RECONQUISTA

  • 19-01-20 18:15 Alter: 80 Tage

    Manipulation der Mobilfunkdaten des Germanwings-Absturzes von 2015

    Was wollen die französischen Ermittler verbergen?

    Andreas Lubitz / Germanwings
    Andreas Lubitz - zu Unrecht zum Täter erkoren?

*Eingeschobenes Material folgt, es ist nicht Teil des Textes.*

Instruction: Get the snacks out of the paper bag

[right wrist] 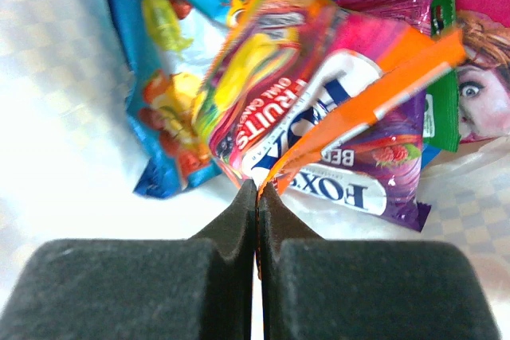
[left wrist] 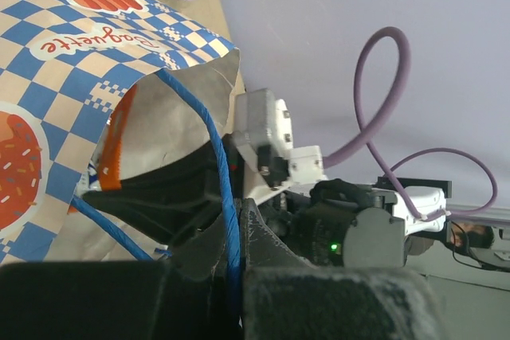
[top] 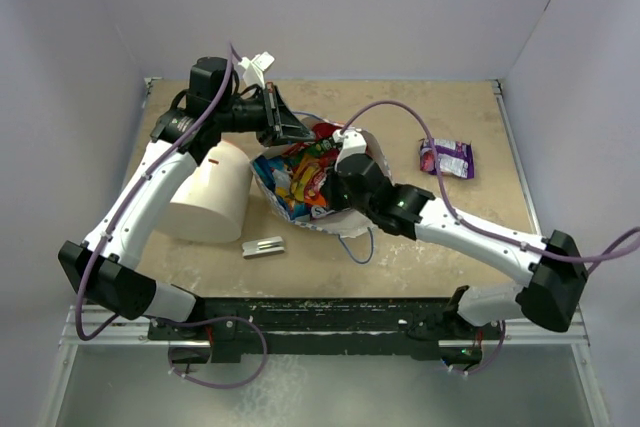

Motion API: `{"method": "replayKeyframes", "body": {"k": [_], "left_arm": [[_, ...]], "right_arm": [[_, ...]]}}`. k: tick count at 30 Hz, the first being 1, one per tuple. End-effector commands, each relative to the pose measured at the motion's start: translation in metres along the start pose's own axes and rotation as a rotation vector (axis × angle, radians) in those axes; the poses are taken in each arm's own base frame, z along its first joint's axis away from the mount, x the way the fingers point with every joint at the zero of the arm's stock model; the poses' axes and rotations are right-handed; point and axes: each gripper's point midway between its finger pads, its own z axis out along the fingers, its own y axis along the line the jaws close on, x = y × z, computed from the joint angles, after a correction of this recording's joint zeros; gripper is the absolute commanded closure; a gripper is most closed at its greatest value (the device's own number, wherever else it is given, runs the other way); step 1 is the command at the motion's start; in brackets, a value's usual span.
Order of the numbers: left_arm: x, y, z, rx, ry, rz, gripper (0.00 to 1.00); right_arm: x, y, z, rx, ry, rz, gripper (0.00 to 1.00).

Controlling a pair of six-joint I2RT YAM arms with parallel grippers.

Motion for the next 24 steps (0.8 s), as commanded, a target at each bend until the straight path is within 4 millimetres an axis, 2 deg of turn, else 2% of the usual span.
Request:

    Als am 24. März 2015 eine Germanwings-Maschine vom Typ Airbus A-320 auf dem Weg von Spanien nach Deutschland in den Alpen zerschellte, stand die Todesursache schnell fest: Der Co-Pilot Andreas Lubitz soll aufgrund psychischer Probleme das Flugzeug absichtlich an einbem Berghang zerschellen lassen, während sich der eigentliche Pilot auf einem Toilettengang befand. Als Beweis für diese Version wurde  auf den Stimmenrekorder des cockpits verwiesden, der kurz vor dem Absturz ein schweres, schnelles Atmen aufzeichnete. Demnach hätte Lubitz am Steuer gesessen und der Pilot vergeblich von außen gegen die Tür geklopft.
    Branchenkenner wunderten sich schon damals über die „rätselhaft schnelle und offensichtlich eindeutige Festlegung“ auf die Absturzursache keine 48 Stunden nach dem Vorfall, die alleine auf der Auswertung des Stimmenrekorders, Radardaten und Funkverkehr beruhte.
    Die Eltern des angeblichen Ungklücksverursachers hatten die damaligen Ergebnisse bis heute bestritten und darauf verwiesen, daß die vielfach behauptete Deprressionserkrankung von Andreas Lubitz unrichtig sei: „Keiner der 2014/2015 behandelnden Ärzte – seien es psychiatrische Fachärzte oder sonstige Mediziner – hat bei Andreas Lubitz zu diesem Zeitpunkt eine Depression diagnostiziert“, stellte die Familie fest und ergänzte: „Ausserdem hat kein Arzt und Therapeut Suizidgedanken festgestellt bzw. vom Patienten berichtet erhalten.“
    Nun könnten ihre Zweifel neue Nahrung erhalten. Wie die Bild am Sonntag berichtete, wurden alle 50 der bislang an Angehörige der 150 damaligen Todesopfer ausgehändigte Mobiltelefone manipuliert, und zwar nach dem Absturz.
    Nachdem sich bereits viele Angehörige in einem Forum über diese Manipulation beklagt hatten, bestätigte ein Experte, daß ein ihm übergebenes Telefon aus der Unglücksmaschine „definitiv nach dem Absturz manipuliert“ wurde. „Der NAND-Speicher, der als Festplatte des Handys dient, wurde laut dem Experten entnommen, was nicht durch den Aufprall geschehen sein kann, da die Platine ansonsten keine Schäden aufweist. Auf dem NAND-Speicher befinden sich alle Daten – also SMS-Verläufe, Fotos und Anruflisten.“ Zwar wurde der Speicher separat an die Angehörigen übergeben. Doch alle darauf befindlichen Daten wurden vorher gelöscht. Nach Aussage der Lufthansda war mit dem Bergen und Übergeben von persönlichen Gegenständen der britische Dienstleister Kenyon beauftragt gewesen. Die französischen Ermittler schwiegen bisklang zu den Vorwürfen.
    Naheliegend wäre es aber, daß durch die Daten-Loschung mögliche Videos von dem Absturzhergang vor der Öffentlichkeit geheim gehalten werden sollen. Möglicherweise wollten die weisungsgebundenen Ermittler dadurch verhindern, daß technische Mängel des Airbus, an dessen Herstellerkonzern die französische Regierung beteiligt ist, an die Öffentlichkeit dringen.